* [INSTRUCTIONS TO FOLLOW]
Go through the listing and copy each line that has the string "base" in it.

___ RECORDS SHOWN ___

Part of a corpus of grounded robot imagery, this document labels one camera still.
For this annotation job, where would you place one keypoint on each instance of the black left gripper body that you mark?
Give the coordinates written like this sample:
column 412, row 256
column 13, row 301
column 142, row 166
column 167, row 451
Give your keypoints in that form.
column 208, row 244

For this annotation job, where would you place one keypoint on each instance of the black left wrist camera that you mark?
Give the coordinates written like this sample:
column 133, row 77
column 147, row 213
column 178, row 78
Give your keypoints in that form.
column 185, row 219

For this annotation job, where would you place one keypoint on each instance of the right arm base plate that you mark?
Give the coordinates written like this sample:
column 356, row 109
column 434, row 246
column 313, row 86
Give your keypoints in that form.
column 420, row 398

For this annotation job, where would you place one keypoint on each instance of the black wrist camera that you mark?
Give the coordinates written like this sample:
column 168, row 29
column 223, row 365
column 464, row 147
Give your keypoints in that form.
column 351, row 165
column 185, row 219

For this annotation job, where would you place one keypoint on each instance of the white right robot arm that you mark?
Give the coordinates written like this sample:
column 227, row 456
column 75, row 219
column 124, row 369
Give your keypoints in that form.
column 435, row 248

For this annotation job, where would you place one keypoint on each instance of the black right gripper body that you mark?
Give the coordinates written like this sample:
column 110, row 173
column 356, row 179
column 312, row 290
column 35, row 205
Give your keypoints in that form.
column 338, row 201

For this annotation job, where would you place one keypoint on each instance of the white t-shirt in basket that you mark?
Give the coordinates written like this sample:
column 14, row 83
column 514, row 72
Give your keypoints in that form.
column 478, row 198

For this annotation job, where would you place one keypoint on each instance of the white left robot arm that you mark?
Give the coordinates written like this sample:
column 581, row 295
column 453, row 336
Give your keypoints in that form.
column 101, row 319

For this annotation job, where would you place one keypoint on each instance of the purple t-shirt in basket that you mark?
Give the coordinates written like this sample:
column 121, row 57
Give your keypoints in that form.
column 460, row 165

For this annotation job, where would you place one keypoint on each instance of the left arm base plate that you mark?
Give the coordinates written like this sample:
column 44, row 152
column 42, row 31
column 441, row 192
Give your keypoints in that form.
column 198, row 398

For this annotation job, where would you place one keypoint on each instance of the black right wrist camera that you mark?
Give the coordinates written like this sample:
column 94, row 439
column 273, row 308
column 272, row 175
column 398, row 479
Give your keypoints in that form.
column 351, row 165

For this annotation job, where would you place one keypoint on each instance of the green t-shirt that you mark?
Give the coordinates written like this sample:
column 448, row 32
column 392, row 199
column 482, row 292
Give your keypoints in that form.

___

* [PROBLEM SOLUTION]
For this annotation job, where would you place one keypoint on each instance of the right arm base plate that you mark?
For this annotation job, where would you place one keypoint on each instance of the left arm base plate that you mark?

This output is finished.